Your doctor may have talked to you about using a device called an ‘uncuffed tunnelled central venous catheter’. That’s a bit of a mouthful, but this sheet explains how and why they’re used.
What is it?
An ‘uncuffed tunnelled central venous catheter’ is a plastic tube that is inserted into a large vein in the neck. The tube goes under the skin and comes out onto the chest.
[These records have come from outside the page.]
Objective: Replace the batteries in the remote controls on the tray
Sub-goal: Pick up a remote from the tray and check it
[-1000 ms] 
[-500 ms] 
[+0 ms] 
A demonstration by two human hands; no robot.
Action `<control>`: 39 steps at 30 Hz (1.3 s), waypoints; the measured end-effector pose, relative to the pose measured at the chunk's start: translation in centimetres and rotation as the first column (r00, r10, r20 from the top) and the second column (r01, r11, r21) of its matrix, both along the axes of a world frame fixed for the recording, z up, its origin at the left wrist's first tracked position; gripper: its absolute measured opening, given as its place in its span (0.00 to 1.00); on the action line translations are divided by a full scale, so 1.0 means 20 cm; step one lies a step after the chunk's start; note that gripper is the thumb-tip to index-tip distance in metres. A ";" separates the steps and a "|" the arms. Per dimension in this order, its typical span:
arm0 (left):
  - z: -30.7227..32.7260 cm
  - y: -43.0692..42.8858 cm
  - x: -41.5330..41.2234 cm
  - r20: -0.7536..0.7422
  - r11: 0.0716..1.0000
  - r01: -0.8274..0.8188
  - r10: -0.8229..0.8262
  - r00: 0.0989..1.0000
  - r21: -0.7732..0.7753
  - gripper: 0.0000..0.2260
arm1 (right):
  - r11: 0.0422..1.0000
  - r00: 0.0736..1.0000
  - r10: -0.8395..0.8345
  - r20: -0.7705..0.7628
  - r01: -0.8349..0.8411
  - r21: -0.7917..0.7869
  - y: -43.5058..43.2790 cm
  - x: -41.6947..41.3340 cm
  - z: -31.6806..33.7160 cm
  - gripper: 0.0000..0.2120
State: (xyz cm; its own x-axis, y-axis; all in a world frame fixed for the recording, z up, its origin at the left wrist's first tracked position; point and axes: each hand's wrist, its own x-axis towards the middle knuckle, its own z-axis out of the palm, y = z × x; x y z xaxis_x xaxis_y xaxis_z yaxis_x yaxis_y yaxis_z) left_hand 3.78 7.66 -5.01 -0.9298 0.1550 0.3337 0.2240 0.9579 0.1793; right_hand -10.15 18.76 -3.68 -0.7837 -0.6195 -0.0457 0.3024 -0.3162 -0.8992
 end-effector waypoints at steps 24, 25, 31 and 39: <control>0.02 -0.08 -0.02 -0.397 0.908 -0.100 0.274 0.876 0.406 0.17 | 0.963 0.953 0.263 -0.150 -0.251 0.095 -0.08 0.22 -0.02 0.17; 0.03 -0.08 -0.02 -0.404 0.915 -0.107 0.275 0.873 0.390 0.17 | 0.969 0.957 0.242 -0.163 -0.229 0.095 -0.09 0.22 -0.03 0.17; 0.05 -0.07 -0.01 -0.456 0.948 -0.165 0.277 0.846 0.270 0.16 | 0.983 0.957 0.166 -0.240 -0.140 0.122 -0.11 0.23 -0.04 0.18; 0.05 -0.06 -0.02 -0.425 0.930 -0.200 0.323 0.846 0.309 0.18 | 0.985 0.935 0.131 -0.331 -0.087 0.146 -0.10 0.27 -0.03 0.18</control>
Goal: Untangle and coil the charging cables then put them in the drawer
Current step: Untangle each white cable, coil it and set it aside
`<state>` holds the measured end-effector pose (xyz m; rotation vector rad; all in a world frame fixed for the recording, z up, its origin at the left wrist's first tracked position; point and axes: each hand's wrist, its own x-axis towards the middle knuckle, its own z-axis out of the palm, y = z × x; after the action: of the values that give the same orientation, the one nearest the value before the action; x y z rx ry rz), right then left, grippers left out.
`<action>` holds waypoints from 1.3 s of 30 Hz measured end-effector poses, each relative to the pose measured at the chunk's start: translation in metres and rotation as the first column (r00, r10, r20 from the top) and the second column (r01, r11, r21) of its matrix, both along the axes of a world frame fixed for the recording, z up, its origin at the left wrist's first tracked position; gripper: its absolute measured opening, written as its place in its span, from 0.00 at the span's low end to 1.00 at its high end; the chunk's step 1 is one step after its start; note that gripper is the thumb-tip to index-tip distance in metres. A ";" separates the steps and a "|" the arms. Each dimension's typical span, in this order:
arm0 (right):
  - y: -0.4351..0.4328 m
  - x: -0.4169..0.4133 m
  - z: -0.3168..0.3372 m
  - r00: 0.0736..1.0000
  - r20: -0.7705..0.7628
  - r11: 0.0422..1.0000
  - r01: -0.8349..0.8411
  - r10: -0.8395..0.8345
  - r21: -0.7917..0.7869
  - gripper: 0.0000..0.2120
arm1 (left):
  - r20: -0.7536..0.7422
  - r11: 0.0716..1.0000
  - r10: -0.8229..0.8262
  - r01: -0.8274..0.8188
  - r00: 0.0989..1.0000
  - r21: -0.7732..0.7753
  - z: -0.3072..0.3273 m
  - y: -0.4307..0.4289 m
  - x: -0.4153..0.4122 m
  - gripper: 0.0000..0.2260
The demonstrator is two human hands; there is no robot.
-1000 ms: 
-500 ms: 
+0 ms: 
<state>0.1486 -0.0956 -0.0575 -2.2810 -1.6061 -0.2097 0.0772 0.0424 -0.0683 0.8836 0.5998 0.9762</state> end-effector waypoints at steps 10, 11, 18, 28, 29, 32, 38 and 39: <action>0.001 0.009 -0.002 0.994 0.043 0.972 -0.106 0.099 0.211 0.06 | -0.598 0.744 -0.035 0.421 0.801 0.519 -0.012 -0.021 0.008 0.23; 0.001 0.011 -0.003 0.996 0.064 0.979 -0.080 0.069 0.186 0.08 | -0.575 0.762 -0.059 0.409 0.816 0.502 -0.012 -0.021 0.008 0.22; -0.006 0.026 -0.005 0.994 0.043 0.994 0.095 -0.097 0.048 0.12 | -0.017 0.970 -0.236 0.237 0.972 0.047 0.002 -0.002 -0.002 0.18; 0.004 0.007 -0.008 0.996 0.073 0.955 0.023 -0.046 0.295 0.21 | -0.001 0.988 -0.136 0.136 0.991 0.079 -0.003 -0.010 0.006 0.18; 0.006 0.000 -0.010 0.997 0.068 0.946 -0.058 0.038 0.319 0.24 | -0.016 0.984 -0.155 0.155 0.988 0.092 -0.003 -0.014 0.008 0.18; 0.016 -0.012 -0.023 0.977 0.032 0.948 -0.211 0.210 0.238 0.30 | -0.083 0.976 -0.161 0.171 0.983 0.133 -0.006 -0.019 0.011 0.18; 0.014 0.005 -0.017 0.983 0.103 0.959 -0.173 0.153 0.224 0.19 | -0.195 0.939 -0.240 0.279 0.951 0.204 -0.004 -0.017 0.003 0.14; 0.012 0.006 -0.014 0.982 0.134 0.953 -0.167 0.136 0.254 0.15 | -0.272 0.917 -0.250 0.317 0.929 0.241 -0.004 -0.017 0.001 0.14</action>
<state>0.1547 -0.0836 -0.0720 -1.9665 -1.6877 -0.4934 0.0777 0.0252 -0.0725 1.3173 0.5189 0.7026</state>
The tip of the catheter ends in a big vein close to the heart and can stay here for a long period of time so your child can receive intravenous medication or fluids. Most of this catheter will not be visible; only a small section of the catheter remains outside the body and will have one or two openings or ‘lumens’. This is where the medicine is attached.
Why would my child need an uncuffed tunnelled central venous catheter?
Uncuffed tunnelled central venous catheter is usually inserted in kid under the age of 2 years for the following reasons:
- Certain medications
- Small/difficult veins
- Intravenous feeding
- Long term treatment
How is this catheter inserted?
- Most children need to be asleep to help them keep still for the procedure. This usually means having a general anaesthetic.
- The catheter is inserted by a doctor who has been specially trained.
- The procedure is done in an operating theatre to reduce the risk of infection.
- Local anaesthetic may be injected into the surrounding area to numb the area and reduce pain.
- An X-ray is done after the catheter has been inserted in the operating theatre to make sure the tip of the catheter is in the correct position and is safe to use.
Potential challenges with insertion
- There is a risk of bleeding or oozing around the insertion site in the neck and the exit site in the chest. This usually settles fairly quickly.
- The position of the catheter may not be satisfactory on the X-ray and it may need to be repositioned.
How is this catheter kept in place?
- The catheter is secured to your child’s chest using a clear dressing and a securement device. The dressing also acts as a barrier to prevent infection and allows the area to remain clean and dry. The securement device prevents the catheter from being accidently dislodged or removed. The dressing and the securement device must always remain in place.
What does it mean by ‘flushing’ and ‘hep locking’
- ‘Flushing’ of the uncuffed tunnelled central venous catheter occurs when a normal saline (salt water) solution is injected in the line to prevent it from blocking. This is typically done after medications have been given.
- ‘Hep locking’ stands for ‘heparinised saline flushing’. Heparinised saline is a solution made out of anti-blood clotting agent (heparin) and normal saline solution. Heparinised saline stops the blood from clotting in the line. This is typically done when the uncuffed tunnelled central venous catheter does not need any access for a period of time.
How is it removed?
Removal of this type of catheter is done as soon as it is no longer needed, such as on completion of treatment, unresolved complication or infection. All staff removing the catheter are trained in this task and they follow a very strict protocol. Removal of the catheter can be done in the ward and a general anaesthesia is not necessary.
Serious complications are very rare and most of the time an uncuffed tunnelled central venous catheter is the best choice for your child. However, it’s important to know of the risks involved before you consent to the procedure.
As with any procedure there is a risk of infection, although we do our best to avoid this by making sure everything is clean and sterile in the operating theatre.
- Signs to look for include redness, pain, heat and swelling over the site where the catheter is inserted.
- Your child might also have a fever or feel unwell.
- If the uncuffed tunnelled central venous catheter is thought to be the reason for the infection, then the catheter may need to be removed and your child given antibiotics.
Damage to the catheter:
The part of the catheter outside the body may become damaged with a split or crack.
- You may notice some fluid ooze from the catheter or under the dressing.
- If this happens, the catheter may need to be removed.
The catheter may be pulled out by mistake.
- If this happens, any fluid or medication running through the catheter should be stopped and the catheter should be clamped.
- Pressure should be applied over the insertion site in the neck and also the exit site in the chest and medical staff informed immediately.
A common complication is blockage of the catheter.
- This happens if blood or medication gets stuck in the catheter.
- To prevent blockages the catheter will either have fluid running through it or be hep locked.
- A blocked catheter can sometimes be fixed by flushing. Sometimes the catheter is too blocked and needs to be removed.
There is a small risk of air bubbles entering the catheter which can cause problems.
- We make sure that there is no air in the syringes used to inject into the catheter.
- If there is a break or a leak in the catheter it is important to clamp it immediately to prevent air from entering.
Very rarely there can be serious complications. These can be life-threatening.
- The catheter could damage or puncture the walls of blood vessels or of the heart or lungs.
- A serious infection or blood clot could develop.
It is important that you discuss these possible complications with your doctor, as well as all the risks and benefits of the uncuffed tunnelled central venous catheter before you consent to the procedure.
Please feel free to talk to your team doctor or your anaesthetist about any concerns you have. Being informed will help you make the best choice for your child.
(Write down any questions or concerns you would like to discuss your doctor/nurse.)